Un de leurs proverbes sacrés en témoigne : « La chair qui n’est pas douloureuse ne ressent rien. » Dans cette perspective, ils remercient la déesse-mère de placer l’épreuve-opportunité sur leur chemin. Leur rituel collectif consiste alors à « nouer son cœur » en faisant huit nœuds (représentant l’épreuve) sur une corde (le cœur), qu’ils vont dénouer (symbole de résolution des problèmes), montrant ainsi que, encore une fois, tout est duel et que l’on ne peut résoudre un problème qu’en le reconnaissant comme sien, puis en affrontant la difficulté afin de trouver la solution adéquate.
EN PRATIQUE
Procédez comme les Massaïs qui visualisent leurs émotions (peur, tristesse, colère, abattement, désir de vengeance…) après le rituel collectif de la corde, et les transportent vers leur cœur pour les brûler et les transformer en énergie, à la manière de l’alchimiste qui, dans son athanor, transforme le plomb en or.
Interrogez ensuite votre épreuve comme le Massaï qui parle à l’épreuve en ami. Que veux-tu me dire ? Quelle est ma responsabilité ? Dois-je attendre ou agir ? Quelle direction dois-je prendre ?
Notez toutes les réponses qui vous viennent spontanément sans les censurer ni les juger.
4. Eunoto : devenir un planteur
À la posture du constructeur, les Massaïs préfèrent celle du planteur. Alors que le premier se concentre uniquement sur la réalisation de l’objectif qu’il s’est fixé (la construction), le second plante son arbre, le soigne, mais accepte de faire avec ce qui lui échappe (le rythme de croissance, les aléas de la météo…). Concrètement, être planteur, c’est se mettre en phase avec le moment présent, s’adapter et se maintenir dans un état entre vigilance et confiance, volonté et humilité. Cette souplesse est facteur de sérénité, de patience et met à l’abri de la colère et de la déception.
EN PRATIQUE
Ancrez-vous, comme un arbre, dans le moment présent. Les Massaïs disent : « Le passé est un pays où je n’habite plus. » Ici et maintenant, que ressentez-vous ? Comment pouvez-vous composer au mieux avec la situation et les personnes présentes ? Que laisseriez-vous d’inutile et de pesant du passé ? Quelles projections anxieuses vous empêchent de goûter à la saveur du présent ?
Plantez un arbre, prenez soin d’une plante.

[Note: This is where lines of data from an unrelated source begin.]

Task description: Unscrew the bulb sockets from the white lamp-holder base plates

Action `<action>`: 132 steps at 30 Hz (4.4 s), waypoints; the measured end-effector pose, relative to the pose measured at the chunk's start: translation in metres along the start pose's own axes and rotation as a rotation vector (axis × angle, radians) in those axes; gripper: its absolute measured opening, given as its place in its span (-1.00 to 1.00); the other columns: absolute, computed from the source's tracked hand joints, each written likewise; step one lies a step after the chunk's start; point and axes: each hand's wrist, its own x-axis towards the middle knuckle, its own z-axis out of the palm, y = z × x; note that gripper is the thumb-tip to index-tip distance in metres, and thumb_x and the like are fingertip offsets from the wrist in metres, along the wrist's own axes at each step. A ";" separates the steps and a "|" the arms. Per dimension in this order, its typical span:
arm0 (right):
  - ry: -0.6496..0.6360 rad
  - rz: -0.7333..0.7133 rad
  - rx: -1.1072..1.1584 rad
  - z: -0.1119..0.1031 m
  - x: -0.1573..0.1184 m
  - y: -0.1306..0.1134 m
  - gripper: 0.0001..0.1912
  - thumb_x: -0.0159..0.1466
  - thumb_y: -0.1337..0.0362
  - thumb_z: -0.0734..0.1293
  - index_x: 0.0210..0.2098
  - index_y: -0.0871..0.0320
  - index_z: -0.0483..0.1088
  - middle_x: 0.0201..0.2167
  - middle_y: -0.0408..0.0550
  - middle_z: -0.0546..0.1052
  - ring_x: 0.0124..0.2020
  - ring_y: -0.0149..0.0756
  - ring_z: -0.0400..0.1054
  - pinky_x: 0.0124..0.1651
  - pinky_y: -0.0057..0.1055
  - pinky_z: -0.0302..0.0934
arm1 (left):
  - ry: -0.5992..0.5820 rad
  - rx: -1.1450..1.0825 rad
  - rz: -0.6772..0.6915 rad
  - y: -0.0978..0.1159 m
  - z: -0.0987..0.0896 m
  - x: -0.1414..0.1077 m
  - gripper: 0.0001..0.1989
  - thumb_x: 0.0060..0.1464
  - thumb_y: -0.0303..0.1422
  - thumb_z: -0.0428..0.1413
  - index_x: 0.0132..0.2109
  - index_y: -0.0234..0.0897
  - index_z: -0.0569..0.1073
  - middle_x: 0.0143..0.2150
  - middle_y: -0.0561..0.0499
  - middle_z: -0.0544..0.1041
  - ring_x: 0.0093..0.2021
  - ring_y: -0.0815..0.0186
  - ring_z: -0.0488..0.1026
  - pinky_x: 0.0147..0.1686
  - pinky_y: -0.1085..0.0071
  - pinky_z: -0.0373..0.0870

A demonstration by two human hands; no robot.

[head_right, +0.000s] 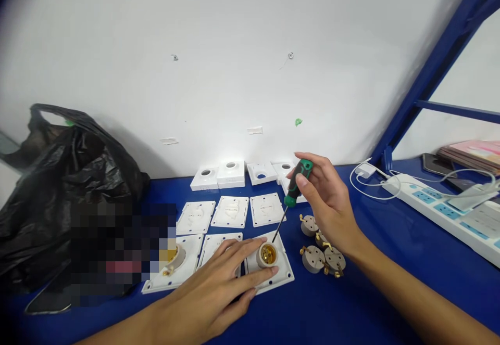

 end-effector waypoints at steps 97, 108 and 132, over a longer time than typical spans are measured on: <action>-0.375 0.173 0.037 -0.001 -0.025 -0.021 -0.58 0.50 0.18 0.44 0.30 -0.31 0.47 0.00 -0.12 0.57 0.01 -0.27 0.49 0.06 -0.31 0.49 | 0.008 0.031 0.035 -0.003 0.001 -0.002 -0.41 0.41 -0.59 0.05 0.47 -0.08 0.34 0.50 -0.22 0.28 0.42 -0.10 0.37 0.42 -0.20 0.32; -0.077 0.234 0.232 0.003 -0.023 -0.004 -0.74 0.54 0.17 0.37 0.20 -0.17 0.50 -0.05 -0.12 0.60 -0.11 -0.32 0.54 -0.03 -0.36 0.49 | 0.033 -0.008 0.054 -0.003 -0.002 -0.003 -0.41 0.38 -0.65 0.00 0.44 -0.13 0.34 0.51 -0.22 0.22 0.49 -0.06 0.23 0.43 -0.13 0.35; -0.068 0.200 0.234 0.005 -0.022 -0.001 -0.77 0.56 0.15 0.33 0.18 -0.14 0.47 -0.13 -0.17 0.54 -0.32 -0.40 0.46 -0.23 -0.36 0.36 | 0.296 0.071 -0.124 -0.016 0.000 0.028 -0.80 0.46 -0.55 -0.07 -0.05 -0.15 0.35 0.13 -0.09 0.44 0.10 0.06 0.40 0.12 0.06 0.30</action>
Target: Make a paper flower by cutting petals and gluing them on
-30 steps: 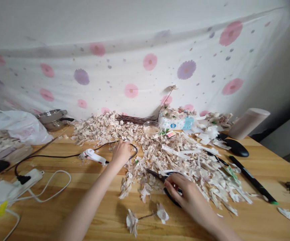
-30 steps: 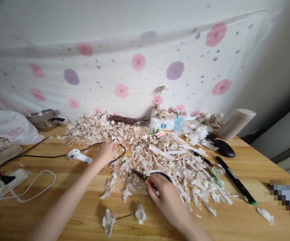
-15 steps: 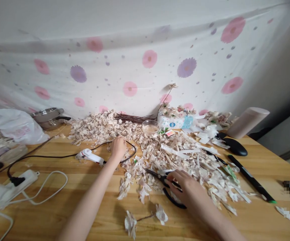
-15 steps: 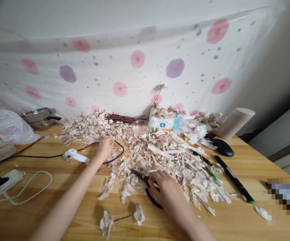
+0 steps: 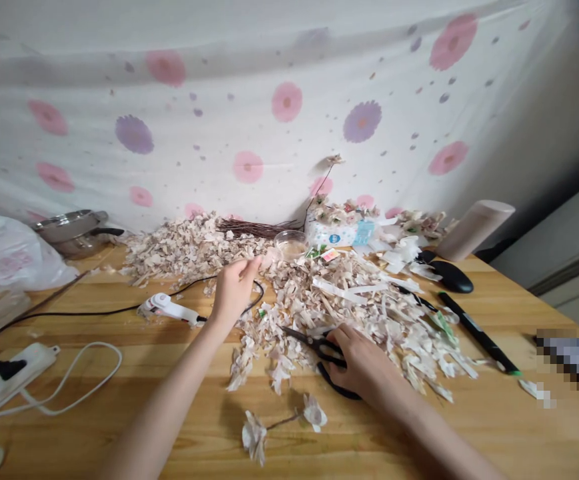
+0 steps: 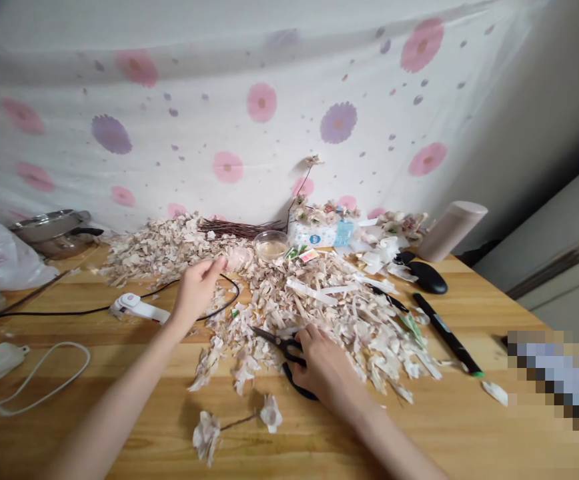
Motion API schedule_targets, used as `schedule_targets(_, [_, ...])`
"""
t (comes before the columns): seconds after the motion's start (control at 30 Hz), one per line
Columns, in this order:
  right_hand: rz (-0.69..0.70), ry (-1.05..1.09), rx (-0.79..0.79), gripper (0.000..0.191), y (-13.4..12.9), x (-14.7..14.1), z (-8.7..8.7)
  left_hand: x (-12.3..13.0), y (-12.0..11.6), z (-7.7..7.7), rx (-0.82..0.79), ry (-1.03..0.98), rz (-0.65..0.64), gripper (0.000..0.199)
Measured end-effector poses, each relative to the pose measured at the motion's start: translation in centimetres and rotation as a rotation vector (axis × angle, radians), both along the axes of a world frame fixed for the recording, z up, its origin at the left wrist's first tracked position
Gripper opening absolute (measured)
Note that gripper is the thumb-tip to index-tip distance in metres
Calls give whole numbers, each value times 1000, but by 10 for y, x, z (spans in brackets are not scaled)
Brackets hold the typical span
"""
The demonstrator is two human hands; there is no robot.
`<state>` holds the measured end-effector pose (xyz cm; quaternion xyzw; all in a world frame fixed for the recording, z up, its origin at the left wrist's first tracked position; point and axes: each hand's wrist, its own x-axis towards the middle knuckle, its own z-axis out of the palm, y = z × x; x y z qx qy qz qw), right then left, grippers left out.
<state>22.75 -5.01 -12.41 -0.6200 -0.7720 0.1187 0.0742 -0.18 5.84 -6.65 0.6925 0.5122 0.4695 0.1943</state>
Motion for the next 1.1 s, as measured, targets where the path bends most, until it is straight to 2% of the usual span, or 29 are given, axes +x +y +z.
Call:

Cela vous incitera à être, plutôt que de chercher à avoir.
5. Aingoru enkitoo : rechercher le bon ordre
Être dans la justesse – dans ses mots, dans ses actions –, cela signifie pour les Massaïs être reliés à Enk’Aï. Une posture qu’exprime l’expression « avoir le regard clair et la démarche alerte ». La clarté du regard signifiant que la cohérence intérieure se voit de l’extérieur, et la démarche alerte témoignant d’un sentiment de légèreté et de sécurité dû à la certitude de marcher sur son bon chemin. Troubles, conflits, agitation sont, en revanche, les signes que l’on s’est décentré et que l’on s’est éloigné de sa « mission ». Car, pour les Massaïs, être en quête du bon ordre, c’est aussi chercher ce que l’on est venu faire sur terre.
EN PRATIQUE
Écoutez les messages de votre corps lorsque vous avez fait un choix, ou que vous prenez une décision.S’ils sont justes, sous les émotions superficielles (appréhension, excitation), vous devez ressentir une vague de calme, une sensation de paix intérieure, qui peut se traduire en mots par « ce n’est pas facile, mais c’est juste ». En revanche, interrogez-vous si vous ressentez des tiraillements, de l’inconfort, de l’agitation mentale et physique, et que ces sensations durent ou se manifestent chaque fois que vous pensez à votre choix ou à votre décision.
Magnifique. Amour et gratitude. Vivre l’instant présent en restant ancré.